_YOUR TASK_:
Report every line below that has the string "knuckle" in it.

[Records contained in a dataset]
§ §

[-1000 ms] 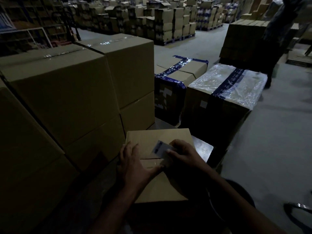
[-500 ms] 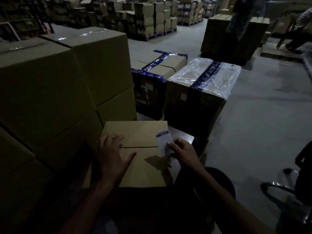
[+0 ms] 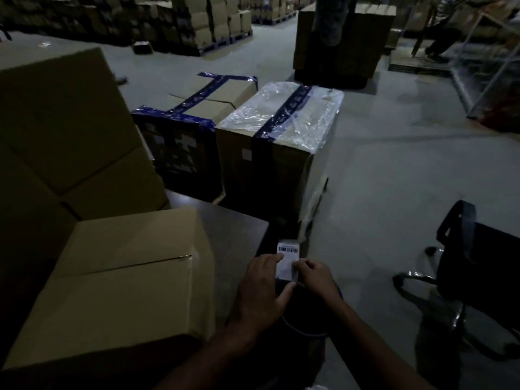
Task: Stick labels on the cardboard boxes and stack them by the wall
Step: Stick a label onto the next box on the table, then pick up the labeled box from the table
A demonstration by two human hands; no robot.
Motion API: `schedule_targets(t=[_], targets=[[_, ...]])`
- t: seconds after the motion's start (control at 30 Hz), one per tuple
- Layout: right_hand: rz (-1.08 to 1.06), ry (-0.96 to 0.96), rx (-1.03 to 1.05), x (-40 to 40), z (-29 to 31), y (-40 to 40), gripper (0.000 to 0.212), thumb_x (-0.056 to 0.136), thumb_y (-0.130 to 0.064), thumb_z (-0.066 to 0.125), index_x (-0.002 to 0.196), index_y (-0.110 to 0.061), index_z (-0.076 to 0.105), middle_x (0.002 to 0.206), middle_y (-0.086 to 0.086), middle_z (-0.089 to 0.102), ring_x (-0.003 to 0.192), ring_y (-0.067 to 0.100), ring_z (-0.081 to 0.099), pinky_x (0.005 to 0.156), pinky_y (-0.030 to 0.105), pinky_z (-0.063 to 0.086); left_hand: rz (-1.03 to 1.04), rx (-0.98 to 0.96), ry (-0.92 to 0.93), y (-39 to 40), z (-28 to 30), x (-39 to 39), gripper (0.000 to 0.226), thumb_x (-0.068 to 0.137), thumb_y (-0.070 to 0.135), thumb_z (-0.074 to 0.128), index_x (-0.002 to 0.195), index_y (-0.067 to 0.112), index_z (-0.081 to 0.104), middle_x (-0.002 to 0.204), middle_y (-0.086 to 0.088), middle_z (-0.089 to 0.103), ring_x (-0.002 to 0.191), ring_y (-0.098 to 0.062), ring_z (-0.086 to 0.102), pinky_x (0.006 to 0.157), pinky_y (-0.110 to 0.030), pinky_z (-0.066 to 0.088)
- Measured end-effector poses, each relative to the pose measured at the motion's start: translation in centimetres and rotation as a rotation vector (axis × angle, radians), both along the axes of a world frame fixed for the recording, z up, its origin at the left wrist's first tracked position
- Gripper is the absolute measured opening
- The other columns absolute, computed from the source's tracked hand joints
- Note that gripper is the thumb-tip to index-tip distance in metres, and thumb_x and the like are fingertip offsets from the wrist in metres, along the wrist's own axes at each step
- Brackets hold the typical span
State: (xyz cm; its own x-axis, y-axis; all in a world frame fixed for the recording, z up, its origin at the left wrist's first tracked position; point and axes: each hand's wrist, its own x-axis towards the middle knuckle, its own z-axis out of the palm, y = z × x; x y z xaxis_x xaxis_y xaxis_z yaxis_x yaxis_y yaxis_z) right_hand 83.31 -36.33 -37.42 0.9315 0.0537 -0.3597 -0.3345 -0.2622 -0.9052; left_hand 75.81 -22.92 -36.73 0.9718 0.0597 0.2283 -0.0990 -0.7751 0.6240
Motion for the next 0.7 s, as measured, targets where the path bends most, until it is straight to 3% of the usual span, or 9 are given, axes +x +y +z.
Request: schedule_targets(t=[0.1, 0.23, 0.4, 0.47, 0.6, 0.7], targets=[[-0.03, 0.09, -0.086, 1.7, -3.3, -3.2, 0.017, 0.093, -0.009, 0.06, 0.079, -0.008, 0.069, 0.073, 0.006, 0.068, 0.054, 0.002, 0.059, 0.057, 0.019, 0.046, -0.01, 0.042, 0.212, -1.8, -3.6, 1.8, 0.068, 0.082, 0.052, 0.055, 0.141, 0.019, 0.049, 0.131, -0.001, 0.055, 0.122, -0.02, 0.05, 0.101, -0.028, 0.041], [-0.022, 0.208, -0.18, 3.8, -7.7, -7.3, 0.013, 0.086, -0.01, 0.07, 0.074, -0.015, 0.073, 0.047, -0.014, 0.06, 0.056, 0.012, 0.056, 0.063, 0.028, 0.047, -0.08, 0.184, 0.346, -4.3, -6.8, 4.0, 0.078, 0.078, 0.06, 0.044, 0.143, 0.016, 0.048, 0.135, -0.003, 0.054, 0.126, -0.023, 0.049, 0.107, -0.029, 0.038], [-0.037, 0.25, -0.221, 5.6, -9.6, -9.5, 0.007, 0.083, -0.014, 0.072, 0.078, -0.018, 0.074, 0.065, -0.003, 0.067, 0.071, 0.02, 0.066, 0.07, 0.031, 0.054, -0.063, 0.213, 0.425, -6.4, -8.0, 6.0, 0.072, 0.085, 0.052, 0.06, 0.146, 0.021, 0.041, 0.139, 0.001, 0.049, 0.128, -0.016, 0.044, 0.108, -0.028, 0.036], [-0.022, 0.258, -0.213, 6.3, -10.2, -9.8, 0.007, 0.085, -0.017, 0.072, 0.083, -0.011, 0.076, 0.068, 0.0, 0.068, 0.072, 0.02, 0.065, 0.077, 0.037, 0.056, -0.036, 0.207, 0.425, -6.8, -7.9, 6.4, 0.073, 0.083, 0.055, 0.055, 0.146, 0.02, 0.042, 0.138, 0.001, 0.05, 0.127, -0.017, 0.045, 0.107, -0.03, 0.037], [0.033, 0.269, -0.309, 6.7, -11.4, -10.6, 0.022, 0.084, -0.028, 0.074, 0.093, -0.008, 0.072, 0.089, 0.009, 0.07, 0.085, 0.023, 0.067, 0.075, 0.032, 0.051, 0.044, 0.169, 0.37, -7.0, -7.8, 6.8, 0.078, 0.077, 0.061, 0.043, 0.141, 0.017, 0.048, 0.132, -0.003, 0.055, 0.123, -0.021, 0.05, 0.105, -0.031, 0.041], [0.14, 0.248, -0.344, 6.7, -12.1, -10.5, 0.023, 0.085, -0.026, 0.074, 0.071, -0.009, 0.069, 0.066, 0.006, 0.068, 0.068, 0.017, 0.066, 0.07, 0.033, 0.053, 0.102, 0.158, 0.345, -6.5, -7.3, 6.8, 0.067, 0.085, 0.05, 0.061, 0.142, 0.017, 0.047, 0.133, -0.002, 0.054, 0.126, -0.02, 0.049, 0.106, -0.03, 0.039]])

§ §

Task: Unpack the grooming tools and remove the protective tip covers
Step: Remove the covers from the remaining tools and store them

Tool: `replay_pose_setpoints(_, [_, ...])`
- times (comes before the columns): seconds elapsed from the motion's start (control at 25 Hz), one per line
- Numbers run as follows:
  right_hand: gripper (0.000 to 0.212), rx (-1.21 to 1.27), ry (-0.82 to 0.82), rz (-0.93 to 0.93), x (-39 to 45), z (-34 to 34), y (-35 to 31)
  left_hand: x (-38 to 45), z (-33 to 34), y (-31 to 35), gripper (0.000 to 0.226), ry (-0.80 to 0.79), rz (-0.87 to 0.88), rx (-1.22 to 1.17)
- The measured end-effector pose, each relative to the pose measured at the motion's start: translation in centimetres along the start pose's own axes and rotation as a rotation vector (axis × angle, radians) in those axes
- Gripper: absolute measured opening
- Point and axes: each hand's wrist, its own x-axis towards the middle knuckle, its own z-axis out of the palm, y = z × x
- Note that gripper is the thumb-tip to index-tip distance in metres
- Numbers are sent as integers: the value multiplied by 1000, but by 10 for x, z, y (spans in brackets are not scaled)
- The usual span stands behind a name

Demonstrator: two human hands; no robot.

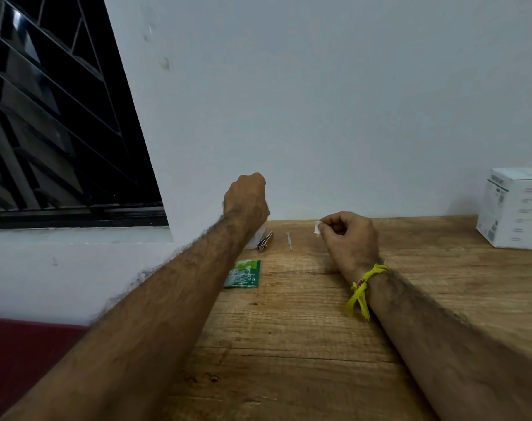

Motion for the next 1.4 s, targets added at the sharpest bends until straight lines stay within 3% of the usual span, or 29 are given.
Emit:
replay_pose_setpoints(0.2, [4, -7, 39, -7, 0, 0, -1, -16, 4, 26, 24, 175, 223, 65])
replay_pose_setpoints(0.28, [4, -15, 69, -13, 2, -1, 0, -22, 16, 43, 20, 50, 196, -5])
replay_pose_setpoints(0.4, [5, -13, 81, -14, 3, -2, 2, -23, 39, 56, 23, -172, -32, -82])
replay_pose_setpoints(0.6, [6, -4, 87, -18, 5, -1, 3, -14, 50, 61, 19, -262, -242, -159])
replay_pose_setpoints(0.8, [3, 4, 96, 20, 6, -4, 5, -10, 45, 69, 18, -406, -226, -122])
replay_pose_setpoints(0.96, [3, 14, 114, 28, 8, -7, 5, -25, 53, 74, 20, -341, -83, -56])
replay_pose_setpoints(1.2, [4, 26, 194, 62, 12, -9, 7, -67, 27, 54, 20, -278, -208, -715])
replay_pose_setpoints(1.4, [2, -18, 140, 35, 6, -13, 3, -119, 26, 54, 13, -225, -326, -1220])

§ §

_TASK RESULT_:
State: (xyz cm; its own x-axis, y-axis; all in a world frame fixed for the recording, z up, its origin at the left wrist's first tracked position; point and axes: each hand's wrist, its own x-axis towards the middle knuckle, its own z-axis out of the palm, y = z × x; x y z xaxis_x xaxis_y xaxis_z yaxis_x yaxis_y yaxis_z) right_hand 83.31 -36.33 -37.42 0.9315 0.0537 -0.3597 -0.3345 -0.2622 -0.9052; left_hand 75.81 -22.92 -36.73 0.9718 0.0597 0.2283 -0.0990 -0.7751 0.6240
- Point and axes: each hand's wrist, its own x-axis towards the middle knuckle, its own z-axis out of the palm, y = z × x

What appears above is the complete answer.